**Exercise goal**
Take the entries below and print only the lines from the one with "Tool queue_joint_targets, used" through the one with "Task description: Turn", exactly as they stand, both ends included.

Entries shown START

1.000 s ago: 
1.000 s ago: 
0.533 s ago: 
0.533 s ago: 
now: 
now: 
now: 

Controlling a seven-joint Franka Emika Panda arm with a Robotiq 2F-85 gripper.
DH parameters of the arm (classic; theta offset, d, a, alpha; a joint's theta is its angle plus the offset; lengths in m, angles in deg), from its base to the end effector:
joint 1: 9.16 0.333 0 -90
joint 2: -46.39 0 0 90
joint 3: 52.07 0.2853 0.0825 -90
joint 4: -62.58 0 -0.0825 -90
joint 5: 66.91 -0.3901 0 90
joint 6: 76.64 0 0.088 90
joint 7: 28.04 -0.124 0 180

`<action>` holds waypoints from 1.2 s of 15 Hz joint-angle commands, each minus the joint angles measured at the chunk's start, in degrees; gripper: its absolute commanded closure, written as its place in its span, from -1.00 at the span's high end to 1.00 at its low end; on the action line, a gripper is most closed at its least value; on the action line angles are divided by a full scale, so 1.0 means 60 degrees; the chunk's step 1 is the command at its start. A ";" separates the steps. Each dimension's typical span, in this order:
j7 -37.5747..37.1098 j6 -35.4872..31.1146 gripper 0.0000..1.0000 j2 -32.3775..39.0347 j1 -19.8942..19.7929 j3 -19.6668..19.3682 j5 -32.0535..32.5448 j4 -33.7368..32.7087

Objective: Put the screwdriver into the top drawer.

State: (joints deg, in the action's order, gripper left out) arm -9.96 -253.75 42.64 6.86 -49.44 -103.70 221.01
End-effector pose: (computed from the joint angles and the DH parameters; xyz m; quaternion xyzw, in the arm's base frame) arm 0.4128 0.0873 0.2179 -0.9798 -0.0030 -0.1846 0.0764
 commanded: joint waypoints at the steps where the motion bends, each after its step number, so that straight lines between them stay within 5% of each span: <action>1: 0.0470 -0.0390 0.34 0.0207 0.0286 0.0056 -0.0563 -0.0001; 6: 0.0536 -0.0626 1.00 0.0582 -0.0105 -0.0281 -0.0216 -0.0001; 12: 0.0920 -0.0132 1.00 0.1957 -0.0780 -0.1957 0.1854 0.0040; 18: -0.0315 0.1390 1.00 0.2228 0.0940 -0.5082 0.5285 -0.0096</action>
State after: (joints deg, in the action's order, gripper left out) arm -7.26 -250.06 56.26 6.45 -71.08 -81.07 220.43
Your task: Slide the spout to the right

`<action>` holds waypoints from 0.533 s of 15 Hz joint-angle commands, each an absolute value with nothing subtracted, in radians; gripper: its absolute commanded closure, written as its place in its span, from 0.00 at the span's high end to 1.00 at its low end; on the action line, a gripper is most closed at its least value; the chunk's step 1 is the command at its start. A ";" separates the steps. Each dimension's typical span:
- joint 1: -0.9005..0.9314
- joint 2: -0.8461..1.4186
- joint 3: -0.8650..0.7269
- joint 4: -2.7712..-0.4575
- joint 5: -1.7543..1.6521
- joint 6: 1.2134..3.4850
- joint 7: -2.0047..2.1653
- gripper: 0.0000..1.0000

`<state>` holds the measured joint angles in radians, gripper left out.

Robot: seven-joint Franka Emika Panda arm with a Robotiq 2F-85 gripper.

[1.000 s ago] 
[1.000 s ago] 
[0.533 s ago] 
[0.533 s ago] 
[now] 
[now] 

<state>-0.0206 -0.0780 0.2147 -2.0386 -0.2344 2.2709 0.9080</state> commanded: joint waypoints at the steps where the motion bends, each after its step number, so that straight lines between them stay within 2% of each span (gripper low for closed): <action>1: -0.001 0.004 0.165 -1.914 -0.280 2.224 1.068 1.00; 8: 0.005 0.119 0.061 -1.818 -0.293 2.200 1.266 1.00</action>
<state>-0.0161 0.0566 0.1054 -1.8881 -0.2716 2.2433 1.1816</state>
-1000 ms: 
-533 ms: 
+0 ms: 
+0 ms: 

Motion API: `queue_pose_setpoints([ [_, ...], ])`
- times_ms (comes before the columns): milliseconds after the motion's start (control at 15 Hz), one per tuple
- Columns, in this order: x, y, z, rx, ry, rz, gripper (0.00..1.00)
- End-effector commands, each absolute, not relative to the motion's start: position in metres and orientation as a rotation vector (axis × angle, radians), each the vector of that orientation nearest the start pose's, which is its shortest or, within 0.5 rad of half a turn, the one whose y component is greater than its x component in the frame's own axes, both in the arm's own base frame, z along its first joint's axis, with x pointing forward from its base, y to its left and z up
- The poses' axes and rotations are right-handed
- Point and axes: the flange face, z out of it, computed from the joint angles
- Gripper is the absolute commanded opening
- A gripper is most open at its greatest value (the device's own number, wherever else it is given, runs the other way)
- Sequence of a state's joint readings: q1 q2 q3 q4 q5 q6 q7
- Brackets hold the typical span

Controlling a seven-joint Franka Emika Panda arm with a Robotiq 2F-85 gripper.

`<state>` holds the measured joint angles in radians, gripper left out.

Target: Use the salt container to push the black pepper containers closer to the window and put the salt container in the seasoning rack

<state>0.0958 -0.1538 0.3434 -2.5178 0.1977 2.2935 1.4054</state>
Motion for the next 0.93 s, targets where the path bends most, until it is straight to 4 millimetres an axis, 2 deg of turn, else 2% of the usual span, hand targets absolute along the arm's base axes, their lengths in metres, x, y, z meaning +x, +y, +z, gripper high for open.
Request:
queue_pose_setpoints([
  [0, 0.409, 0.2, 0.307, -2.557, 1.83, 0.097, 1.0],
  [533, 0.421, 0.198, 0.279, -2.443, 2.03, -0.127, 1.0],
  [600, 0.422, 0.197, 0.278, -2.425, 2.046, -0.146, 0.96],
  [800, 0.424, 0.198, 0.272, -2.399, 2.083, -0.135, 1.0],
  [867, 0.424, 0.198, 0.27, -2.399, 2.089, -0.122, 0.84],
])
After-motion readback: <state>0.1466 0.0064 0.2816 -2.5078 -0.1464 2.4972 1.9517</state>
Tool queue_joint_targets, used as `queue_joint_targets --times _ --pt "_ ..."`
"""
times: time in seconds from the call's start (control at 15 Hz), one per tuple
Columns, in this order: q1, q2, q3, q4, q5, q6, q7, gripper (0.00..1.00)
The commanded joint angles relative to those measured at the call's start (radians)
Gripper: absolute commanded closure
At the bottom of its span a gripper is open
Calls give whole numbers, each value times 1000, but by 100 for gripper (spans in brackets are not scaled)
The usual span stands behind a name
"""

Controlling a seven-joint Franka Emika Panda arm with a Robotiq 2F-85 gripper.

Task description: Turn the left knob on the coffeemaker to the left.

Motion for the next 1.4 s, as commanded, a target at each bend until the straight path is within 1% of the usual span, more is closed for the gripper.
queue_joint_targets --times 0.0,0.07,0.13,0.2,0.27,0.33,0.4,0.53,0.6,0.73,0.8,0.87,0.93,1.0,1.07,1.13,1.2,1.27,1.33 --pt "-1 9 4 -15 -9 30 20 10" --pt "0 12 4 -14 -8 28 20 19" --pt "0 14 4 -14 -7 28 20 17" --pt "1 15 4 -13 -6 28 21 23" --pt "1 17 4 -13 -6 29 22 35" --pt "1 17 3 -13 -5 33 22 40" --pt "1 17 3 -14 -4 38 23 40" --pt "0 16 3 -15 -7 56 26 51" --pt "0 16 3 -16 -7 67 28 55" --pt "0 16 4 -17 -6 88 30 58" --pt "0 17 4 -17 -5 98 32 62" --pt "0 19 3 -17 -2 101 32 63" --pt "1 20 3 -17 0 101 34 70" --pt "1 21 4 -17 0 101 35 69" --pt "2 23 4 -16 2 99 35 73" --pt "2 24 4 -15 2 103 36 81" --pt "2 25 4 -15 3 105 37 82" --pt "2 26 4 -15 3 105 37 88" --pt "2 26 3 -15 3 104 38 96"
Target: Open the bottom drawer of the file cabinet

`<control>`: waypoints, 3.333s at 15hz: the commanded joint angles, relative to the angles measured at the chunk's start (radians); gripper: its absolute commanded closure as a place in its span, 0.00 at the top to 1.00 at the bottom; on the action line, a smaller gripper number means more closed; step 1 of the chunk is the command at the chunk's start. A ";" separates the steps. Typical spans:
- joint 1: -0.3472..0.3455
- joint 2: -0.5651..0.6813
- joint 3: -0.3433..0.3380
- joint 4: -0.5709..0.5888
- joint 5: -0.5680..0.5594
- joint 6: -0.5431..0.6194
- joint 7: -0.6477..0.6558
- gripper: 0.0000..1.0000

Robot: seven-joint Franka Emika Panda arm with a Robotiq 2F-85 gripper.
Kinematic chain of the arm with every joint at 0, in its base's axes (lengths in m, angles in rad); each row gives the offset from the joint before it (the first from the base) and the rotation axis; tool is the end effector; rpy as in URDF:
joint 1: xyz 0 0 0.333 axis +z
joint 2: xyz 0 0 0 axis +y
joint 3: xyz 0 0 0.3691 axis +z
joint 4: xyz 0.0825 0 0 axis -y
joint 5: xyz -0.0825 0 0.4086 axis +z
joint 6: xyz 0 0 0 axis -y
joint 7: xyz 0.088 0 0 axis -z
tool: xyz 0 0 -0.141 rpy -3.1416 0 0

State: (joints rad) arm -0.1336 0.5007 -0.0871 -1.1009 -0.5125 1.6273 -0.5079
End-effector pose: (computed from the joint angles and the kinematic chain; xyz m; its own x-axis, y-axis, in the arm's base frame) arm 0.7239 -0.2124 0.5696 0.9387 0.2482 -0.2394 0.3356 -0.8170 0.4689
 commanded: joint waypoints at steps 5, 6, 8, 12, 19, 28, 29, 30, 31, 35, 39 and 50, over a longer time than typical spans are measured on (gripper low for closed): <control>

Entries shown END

**Answer to this task**
Tool queue_joint_targets, used as `queue_joint_targets --times _ --pt "_ ..."`
"""
times: time in seconds from the call's start (control at 15 Hz), one per tuple
Columns, in this order: q1, q2, q3, q4, q5, q6, q7, gripper (0.00..1.00)
The commanded joint angles relative to those measured at the call's start (radians)
Gripper: absolute commanded closure
At the bottom of its span a gripper is open
Calls give whole numbers, each value times 1000, but by 100 for gripper (spans in brackets are not scaled)
The usual span stands behind a name
"""

Controlling a seven-joint Franka Emika Panda arm with a Robotiq 2F-85 gripper.

Task description: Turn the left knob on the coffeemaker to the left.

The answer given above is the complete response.